Кипятокъ полился по полу, но Коклюшкинъ перескочилъ черезъ самоваръ и черезъ лужу и бросился къ Эмиліи Францевнѣ.
— Гутъ моргенъ, — сказалъ онъ ей. — Знаете, вѣдь тутъ непремѣнно какое-нибудь несчастіе. Это стрѣлялъ чиновникъ, мой сосѣдъ. Навѣрное что-нибудь произошло, Эмилія Францевна.
— Охъ, что вы! — съ испугомъ проговорила нѣмка и схватилась за сердце.
— У Подшмыгина, вы думаете? — спросилъ старикъ, статскій совѣтникъ, подходя къ нимъ.
— У него, у него… Я-же вѣдь слышалъ. Это рядомъ со мной… Три выстрѣла…
Изъ полуоткрытыхъ дверей, находящихся рядомъ съ дверью Эмиліи Францевны, выглянула голова учительницы музыки, пожилой дѣвицы Голубаевой. Голубаева была въ ночномъ чепцѣ и съ испугомъ говорила:
— Боже мой!.. Неужели онъ покончилъ съ собой? Неужели онъ покончилъ съ собой? Неужели онъ застрѣлился! Онъ съ недѣлю былъ мраченъ и не разговаривалъ ни съ кѣмъ…
— Надо постучаться къ Подшмыгину, и тогда все будетъ извѣстно, — говорилъ старикъ статскій совѣтникъ, шмыгая туфлями по корридору.
— Надо, надо… Непремѣнно надо… — прибавилъ Коклюшкинъ, но самъ не двигался, — Эмилія Францевна, вы, какъ хозяйка, обязаны…
— Охъ, нѣтъ! Я не могу! Я боюсь! — замахала руками нѣмка.
— Я думаю прежде всего надо послать за полиціей… — совѣтовала высунутая изъ дверей голова учительницы музыки.

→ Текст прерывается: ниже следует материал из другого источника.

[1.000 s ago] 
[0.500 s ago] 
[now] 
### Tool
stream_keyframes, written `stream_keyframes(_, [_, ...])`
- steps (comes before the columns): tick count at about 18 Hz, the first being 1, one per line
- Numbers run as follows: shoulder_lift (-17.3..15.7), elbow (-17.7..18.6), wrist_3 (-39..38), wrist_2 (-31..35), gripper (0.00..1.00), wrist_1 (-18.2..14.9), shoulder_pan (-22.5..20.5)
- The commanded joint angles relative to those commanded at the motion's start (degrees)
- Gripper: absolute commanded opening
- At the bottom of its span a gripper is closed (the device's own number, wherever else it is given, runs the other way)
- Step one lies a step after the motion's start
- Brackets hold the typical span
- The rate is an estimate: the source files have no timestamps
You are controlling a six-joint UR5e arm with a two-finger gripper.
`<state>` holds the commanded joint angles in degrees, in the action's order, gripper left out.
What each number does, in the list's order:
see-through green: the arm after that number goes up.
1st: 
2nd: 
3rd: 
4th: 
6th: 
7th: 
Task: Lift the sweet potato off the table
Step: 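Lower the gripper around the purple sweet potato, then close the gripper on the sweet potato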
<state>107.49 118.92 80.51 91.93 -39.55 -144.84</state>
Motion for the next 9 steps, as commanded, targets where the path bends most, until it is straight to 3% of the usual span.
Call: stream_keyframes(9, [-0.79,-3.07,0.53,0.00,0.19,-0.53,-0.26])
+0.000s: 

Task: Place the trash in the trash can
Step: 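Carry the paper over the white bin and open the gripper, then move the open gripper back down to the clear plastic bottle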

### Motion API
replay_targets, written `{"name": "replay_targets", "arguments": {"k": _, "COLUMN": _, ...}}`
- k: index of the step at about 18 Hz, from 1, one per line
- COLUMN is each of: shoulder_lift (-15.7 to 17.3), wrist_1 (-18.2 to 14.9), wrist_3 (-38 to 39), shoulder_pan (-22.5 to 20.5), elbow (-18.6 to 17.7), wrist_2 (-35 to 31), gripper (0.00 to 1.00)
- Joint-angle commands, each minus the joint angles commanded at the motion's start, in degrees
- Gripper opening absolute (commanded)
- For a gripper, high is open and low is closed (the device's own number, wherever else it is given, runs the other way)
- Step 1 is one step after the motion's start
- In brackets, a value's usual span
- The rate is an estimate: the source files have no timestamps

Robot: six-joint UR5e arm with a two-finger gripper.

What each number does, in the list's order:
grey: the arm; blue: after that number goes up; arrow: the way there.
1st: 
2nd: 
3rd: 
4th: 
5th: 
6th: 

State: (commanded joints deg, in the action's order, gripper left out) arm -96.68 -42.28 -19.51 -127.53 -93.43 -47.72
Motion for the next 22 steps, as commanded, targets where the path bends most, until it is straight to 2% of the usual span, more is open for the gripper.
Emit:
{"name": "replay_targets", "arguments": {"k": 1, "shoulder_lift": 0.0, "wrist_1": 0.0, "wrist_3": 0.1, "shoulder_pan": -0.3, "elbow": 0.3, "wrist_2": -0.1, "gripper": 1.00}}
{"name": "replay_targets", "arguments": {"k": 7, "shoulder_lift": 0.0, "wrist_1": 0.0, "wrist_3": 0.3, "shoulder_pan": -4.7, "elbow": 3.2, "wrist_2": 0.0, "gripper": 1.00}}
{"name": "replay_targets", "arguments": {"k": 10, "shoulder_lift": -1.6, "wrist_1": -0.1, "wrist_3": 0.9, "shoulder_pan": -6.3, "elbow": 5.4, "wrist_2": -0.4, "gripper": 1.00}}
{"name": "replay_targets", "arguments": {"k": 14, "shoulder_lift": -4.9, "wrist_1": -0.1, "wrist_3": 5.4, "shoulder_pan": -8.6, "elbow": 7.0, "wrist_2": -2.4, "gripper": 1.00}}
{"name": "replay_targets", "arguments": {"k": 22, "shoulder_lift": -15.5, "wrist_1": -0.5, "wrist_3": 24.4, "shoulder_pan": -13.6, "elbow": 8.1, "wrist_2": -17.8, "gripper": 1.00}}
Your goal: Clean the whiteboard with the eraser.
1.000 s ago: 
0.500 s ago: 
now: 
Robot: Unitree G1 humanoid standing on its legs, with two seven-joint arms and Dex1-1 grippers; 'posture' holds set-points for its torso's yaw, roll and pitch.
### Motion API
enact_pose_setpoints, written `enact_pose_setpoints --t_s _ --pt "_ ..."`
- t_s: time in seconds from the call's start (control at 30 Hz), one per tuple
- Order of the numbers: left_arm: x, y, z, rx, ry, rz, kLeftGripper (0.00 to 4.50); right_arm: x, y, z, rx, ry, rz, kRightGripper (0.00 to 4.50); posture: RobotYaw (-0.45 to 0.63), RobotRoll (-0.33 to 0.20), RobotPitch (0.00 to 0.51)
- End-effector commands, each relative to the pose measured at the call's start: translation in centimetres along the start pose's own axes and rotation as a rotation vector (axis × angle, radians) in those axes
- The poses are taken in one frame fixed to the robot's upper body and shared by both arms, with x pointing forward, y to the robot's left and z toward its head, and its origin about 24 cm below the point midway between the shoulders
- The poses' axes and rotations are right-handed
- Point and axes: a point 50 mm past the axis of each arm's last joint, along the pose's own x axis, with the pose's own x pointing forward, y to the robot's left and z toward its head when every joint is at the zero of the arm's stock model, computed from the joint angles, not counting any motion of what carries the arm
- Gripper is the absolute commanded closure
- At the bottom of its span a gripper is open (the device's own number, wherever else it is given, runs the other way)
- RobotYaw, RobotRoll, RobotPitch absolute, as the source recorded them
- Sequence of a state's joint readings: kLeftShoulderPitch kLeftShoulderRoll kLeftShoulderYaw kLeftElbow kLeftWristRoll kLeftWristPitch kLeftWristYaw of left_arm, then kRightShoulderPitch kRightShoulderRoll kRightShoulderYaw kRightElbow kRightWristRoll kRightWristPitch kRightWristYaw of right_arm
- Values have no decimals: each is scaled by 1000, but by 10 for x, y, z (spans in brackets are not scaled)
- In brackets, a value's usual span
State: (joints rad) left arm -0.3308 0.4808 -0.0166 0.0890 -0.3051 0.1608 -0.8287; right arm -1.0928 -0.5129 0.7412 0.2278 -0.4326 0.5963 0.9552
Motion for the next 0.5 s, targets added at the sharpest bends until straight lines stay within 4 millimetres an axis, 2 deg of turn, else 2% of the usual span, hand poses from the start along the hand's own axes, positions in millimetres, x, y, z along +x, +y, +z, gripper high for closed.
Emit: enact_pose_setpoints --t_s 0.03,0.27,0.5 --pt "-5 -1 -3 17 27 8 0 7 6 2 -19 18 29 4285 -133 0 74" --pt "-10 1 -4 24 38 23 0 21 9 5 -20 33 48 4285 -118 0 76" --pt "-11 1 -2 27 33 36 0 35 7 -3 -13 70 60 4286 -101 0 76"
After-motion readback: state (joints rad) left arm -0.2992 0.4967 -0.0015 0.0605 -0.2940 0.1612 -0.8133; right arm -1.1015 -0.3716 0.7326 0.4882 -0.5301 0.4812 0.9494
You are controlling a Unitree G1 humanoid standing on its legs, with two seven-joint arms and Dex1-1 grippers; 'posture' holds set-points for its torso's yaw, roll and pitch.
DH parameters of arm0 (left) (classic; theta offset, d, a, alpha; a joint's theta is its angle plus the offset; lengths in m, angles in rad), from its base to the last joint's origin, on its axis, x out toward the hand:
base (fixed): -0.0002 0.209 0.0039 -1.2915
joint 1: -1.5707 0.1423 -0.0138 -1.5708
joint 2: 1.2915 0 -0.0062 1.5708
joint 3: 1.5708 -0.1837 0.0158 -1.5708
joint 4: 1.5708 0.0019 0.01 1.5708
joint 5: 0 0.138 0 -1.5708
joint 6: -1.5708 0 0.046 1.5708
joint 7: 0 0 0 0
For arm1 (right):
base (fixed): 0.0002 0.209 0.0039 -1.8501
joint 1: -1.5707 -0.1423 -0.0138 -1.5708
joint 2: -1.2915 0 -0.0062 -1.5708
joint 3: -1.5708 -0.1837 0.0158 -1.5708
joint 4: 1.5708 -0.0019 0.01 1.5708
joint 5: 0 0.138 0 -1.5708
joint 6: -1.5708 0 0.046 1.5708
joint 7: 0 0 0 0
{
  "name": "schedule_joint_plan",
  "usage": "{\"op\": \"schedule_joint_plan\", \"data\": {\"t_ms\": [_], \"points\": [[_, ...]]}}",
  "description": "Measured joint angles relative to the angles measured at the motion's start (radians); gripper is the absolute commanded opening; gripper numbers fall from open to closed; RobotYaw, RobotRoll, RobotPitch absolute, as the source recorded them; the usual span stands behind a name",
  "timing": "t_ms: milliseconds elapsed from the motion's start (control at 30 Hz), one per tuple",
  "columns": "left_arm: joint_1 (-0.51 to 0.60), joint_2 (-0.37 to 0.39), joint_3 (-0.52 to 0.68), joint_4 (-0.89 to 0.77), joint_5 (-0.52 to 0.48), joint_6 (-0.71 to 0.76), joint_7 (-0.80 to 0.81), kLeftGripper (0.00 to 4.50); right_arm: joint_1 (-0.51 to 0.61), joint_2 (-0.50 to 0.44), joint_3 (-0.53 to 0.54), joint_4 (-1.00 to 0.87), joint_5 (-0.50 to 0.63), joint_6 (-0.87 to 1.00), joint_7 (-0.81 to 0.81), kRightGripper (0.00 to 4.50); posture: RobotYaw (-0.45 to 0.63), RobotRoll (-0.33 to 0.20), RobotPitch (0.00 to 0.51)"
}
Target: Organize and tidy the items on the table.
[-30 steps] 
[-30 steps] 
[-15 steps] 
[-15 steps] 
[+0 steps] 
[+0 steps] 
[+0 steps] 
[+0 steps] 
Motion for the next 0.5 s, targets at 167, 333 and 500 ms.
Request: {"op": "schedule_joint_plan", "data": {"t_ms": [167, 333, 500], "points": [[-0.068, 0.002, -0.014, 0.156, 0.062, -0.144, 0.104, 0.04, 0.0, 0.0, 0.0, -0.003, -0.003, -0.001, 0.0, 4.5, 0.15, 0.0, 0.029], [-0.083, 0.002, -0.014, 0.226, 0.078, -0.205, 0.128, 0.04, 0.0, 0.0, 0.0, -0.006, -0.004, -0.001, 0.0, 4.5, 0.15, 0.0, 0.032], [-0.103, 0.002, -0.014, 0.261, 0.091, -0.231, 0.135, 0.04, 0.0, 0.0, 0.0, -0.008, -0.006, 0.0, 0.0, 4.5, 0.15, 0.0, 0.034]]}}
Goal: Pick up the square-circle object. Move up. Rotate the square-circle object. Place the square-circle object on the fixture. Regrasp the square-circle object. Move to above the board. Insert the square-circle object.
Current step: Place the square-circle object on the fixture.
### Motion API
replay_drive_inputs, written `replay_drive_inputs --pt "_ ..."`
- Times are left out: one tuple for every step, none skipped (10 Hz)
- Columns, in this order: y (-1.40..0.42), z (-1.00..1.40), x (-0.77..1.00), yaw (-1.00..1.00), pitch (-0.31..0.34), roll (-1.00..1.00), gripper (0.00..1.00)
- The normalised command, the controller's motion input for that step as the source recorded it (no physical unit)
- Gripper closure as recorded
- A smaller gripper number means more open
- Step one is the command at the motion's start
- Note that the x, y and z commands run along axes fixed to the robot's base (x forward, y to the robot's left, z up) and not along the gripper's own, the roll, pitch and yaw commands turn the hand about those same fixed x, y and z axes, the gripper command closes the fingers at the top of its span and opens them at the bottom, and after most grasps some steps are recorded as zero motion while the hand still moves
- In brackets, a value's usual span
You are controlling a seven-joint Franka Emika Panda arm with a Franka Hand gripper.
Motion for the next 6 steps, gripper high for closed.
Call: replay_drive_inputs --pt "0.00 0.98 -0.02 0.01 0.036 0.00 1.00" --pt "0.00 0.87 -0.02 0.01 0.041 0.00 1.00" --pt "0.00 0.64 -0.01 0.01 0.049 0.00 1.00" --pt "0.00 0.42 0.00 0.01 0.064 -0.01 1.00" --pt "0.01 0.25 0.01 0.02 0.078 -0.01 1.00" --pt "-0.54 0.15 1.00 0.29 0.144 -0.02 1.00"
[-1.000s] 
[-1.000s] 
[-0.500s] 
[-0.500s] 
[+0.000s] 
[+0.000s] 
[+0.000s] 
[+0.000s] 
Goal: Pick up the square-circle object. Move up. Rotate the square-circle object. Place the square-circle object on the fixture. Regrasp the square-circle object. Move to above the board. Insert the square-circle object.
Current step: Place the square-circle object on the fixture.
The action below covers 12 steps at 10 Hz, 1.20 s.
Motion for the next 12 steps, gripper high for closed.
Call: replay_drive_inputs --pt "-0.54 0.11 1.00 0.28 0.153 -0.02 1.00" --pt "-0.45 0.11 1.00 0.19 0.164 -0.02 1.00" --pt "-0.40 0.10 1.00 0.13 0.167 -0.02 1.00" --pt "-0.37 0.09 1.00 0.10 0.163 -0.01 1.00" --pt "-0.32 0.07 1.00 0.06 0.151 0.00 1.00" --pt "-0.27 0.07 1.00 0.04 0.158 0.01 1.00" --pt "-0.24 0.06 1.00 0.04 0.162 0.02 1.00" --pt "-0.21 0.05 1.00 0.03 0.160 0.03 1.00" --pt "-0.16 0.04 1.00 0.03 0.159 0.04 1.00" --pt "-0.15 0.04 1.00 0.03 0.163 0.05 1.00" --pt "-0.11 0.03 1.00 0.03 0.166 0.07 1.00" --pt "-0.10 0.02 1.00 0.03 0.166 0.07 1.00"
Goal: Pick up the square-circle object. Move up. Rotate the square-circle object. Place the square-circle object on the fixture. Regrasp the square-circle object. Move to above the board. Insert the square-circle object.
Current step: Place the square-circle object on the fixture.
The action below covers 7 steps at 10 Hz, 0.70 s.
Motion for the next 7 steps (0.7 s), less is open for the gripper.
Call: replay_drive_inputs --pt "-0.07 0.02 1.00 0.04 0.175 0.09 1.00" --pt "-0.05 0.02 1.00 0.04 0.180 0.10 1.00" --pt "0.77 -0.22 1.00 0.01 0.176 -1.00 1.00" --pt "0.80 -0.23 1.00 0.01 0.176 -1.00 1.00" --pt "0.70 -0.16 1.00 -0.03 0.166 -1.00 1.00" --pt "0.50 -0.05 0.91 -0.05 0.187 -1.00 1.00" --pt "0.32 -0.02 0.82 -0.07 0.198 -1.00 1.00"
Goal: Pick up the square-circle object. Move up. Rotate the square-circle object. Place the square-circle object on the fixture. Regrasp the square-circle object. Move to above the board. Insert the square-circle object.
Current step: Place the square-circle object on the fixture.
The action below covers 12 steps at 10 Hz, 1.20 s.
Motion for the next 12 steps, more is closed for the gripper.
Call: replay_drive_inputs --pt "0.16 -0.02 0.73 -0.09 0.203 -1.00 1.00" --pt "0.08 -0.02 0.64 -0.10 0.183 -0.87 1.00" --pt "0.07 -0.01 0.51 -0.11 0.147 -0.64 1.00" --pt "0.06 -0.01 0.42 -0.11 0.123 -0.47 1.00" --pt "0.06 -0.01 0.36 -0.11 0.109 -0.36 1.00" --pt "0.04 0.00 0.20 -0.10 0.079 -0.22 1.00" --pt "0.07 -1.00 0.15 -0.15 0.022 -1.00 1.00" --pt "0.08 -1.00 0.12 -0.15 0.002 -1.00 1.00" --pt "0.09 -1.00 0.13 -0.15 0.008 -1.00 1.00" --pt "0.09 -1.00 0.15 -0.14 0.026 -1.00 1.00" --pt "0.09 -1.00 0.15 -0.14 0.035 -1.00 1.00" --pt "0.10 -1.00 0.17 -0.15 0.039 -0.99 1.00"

— А вообразите, что ничего не произошло, такъ зачѣмъ-же кавардакъ дѣлать? — отвѣчалъ статскій совѣтникъ. — Можетъ быть, онъ просто такъ… — шалилъ… или въ нетрезвомъ видѣ… Долженъ вамъ замѣтить, что я въ корридорѣ сколько разъ видѣлъ его изрядно и изрядно хватившимъ и покачивающимся на ногахъ. Мало-ли что съ пьяна дѣлается!
— Позвольте… Но вѣдь теперь утро… — замѣтилъ Коклюшкинъ.
— Эхъ, молодой человѣкъ! Ужъ кто пристрастившись къ этому зелью, тотъ и съ утра… Эмлія Францевна, вы должны, какъ хозяйка, постучать въ дверь и окликать его. Если онъ не подастъ голоса…
— Нѣтъ, нѣтъ, я не могу! Я пужа… Я… Я пугайтъ… боюсь… — опять замахала руками нѣмка. — Пускай Анисья… Анись! — крикнула она.
Изъ кухни въ глубинѣ корридора показалась нѣсколько оправившаяся уже отъ испуга кухарка. Она шла, держа руки подъ передникомъ, и бормотала:
— Милая барынька… Что-жъ это такое у насъ случилось-то! Въ комнатахъ палятъ. Ай-ай… Тутъ бѣда, непремѣнно бѣда какая-нибудь. Еще вчера вечеромъ, когда я пришла къ нему убирать самоваръ, онъ мнѣ сказалъ: «завтра утромъ ты мнѣ самовара не подавай. Мнѣ не придется чай пить».
— Сказалъ: мнѣ не придется чай пить? — быстро спросилъ прислугу статскій совѣтникъ.
— Какъ передъ иконой говорю, сказалъ, — вздохнула кухарка.
— Ну, такъ ты обязана и постучать къ нему въ дверь. Если онъ не откликнется…
— Нѣтъ, баринъ… Хоть зарѣжьте меня, не могу. Боюсь. Стучите сами.
— Я охотно бы постучалъ, моя милая, но это не мое дѣло.
— Да что-жъ тутъ такого? Давайте, я постучусь, — отозвался Коклюшкинъ.
— Оставьте, оставьте… Вы можете быть черезъ это привлечены къ дѣлу, если тамъ несчастіе! — говорила голова учительницы музыки, все еще торчавшая изъ дверей.
Но было уже поздно, Коклюшкинъ стучалъ въ дверь и кричалъ:
— Господинъ Подшмыгинъ! Господинъ Подшмыгинъ! Вы здоровы!? Подшмыгинъ!